**MATERIAL PROVIDED**.
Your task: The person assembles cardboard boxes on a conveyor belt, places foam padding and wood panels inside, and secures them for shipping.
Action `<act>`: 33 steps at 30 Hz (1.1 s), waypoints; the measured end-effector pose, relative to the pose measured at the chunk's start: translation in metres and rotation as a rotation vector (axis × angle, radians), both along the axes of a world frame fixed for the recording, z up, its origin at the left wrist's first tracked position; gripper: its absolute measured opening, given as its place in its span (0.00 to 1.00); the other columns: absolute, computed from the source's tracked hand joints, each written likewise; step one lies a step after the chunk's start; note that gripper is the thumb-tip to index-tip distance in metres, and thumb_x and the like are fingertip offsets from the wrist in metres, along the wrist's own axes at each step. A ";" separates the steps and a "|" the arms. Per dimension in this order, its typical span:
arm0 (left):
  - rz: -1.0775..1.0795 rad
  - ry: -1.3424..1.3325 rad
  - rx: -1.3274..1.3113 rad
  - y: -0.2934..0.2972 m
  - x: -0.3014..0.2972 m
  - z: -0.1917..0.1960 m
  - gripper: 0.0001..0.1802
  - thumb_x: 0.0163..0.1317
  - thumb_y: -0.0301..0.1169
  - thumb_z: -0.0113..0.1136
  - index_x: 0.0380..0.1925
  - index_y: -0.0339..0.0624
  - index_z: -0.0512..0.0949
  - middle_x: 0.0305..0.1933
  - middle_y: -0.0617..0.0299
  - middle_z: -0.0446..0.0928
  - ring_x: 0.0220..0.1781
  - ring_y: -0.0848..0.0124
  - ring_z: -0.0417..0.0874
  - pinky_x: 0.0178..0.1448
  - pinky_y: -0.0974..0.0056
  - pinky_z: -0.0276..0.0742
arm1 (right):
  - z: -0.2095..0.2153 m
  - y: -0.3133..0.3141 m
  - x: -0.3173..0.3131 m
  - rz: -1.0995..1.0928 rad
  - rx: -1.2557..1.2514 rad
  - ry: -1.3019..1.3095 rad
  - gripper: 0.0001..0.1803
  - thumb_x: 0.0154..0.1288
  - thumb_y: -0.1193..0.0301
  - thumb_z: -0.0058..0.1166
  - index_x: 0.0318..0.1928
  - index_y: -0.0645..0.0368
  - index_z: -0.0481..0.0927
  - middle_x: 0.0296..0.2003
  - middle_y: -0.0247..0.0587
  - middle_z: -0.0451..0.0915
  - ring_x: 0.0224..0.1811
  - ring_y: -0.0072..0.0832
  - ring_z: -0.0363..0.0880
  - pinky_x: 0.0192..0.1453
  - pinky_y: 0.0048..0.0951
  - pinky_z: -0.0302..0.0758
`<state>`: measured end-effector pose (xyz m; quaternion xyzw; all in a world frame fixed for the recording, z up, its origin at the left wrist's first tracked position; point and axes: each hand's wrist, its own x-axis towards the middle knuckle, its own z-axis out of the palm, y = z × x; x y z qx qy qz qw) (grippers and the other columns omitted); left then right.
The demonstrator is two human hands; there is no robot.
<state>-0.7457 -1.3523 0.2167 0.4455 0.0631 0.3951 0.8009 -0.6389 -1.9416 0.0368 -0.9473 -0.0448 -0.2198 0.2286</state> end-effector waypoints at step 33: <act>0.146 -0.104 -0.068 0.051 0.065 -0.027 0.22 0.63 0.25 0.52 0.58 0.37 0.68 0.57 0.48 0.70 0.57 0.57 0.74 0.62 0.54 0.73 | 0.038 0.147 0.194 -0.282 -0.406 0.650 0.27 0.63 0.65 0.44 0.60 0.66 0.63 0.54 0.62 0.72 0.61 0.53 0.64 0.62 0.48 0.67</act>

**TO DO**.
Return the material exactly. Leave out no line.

**EXERCISE SOLUTION**.
Your task: The person assembles cardboard boxes on a conveyor belt, places foam padding and wood panels inside, and secures them for shipping.
Action `<act>`: 33 steps at 30 Hz (1.1 s), waypoints; the measured end-effector pose, relative to the pose measured at the chunk's start: translation in metres and rotation as a rotation vector (axis × angle, radians), both along the axes of a world frame fixed for the recording, z up, its origin at the left wrist's first tracked position; gripper: its absolute measured opening, given as its place in its span (0.00 to 1.00); the other columns: absolute, computed from the source's tracked hand joints, each written likewise; step one lies a step after the chunk's start; note that gripper is the thumb-tip to index-tip distance in metres, and thumb_x and the like are fingertip offsets from the wrist in metres, along the wrist's own axes at each step. A ";" separates the steps and a "|" the arms. Per dimension in this order, its typical span:
arm0 (left):
  - rz: -1.0775..1.0795 rad
  - ry: -1.3424..1.3325 rad
  - rx: -1.3274..1.3113 rad
  - y: -0.2934..0.2972 m
  - x: -0.3014..0.2972 m
  - z: -0.1917..0.1960 m
  - gripper: 0.0001..0.1802
  - thumb_x: 0.0163..0.1317
  - thumb_y: -0.0301..0.1169
  - thumb_z: -0.0113..0.1136
  - index_x: 0.0380..0.1925
  - index_y: -0.0339..0.0624
  - index_z: -0.0512..0.0949
  - middle_x: 0.0305..0.1933
  - middle_y: -0.0617..0.0299
  - middle_z: -0.0446..0.0928
  - ring_x: 0.0220..0.1781
  - ring_y: -0.0848..0.0124
  - ring_z: -0.0417..0.0874
  - pinky_x: 0.0178..0.1448
  - pinky_y: -0.0974..0.0056
  - pinky_z: -0.0276..0.0742
arm1 (right):
  - z: -0.2095..0.2153 m
  - y: -0.3133..0.3141 m
  - x: -0.3173..0.3131 m
  - rz: -1.0995..1.0928 rad
  - rx: -1.2557..1.2514 rad
  - ry: -1.3019..1.3095 rad
  - gripper: 0.0001..0.1803
  - thumb_x: 0.0154..0.1288
  - thumb_y: -0.1193..0.0301
  - thumb_z: -0.0058..0.1166
  - index_x: 0.0318..0.1928
  - index_y: -0.0645..0.0368
  - index_z: -0.0481..0.0927
  - middle_x: 0.0296..0.2003
  - middle_y: -0.0247..0.0587
  - middle_z: -0.0451..0.0915
  - ring_x: 0.0224..0.1811
  - ring_y: -0.0072..0.0832
  - ring_z: -0.0363..0.0880
  - pinky_x: 0.0192..0.1453
  - pinky_y: 0.0048..0.0951
  - pinky_z: -0.0302..0.0758
`<state>`: measured end-effector pose (xyz m; quaternion xyzw; all in a world frame fixed for the recording, z up, its origin at the left wrist's first tracked position; point and axes: each hand's wrist, its own x-axis towards the middle knuckle, its own z-axis out of the palm, y = z × x; x y z qx qy qz qw) (grippers and the other columns omitted); left then right.
The demonstrator is two human hands; there is no robot.
<state>-0.7457 -1.3523 0.2167 0.4455 0.0631 0.3951 0.8009 -0.6389 -1.9416 0.0368 -0.9473 -0.0448 -0.2198 0.2286</state> end-effector waypoints at step 33: <act>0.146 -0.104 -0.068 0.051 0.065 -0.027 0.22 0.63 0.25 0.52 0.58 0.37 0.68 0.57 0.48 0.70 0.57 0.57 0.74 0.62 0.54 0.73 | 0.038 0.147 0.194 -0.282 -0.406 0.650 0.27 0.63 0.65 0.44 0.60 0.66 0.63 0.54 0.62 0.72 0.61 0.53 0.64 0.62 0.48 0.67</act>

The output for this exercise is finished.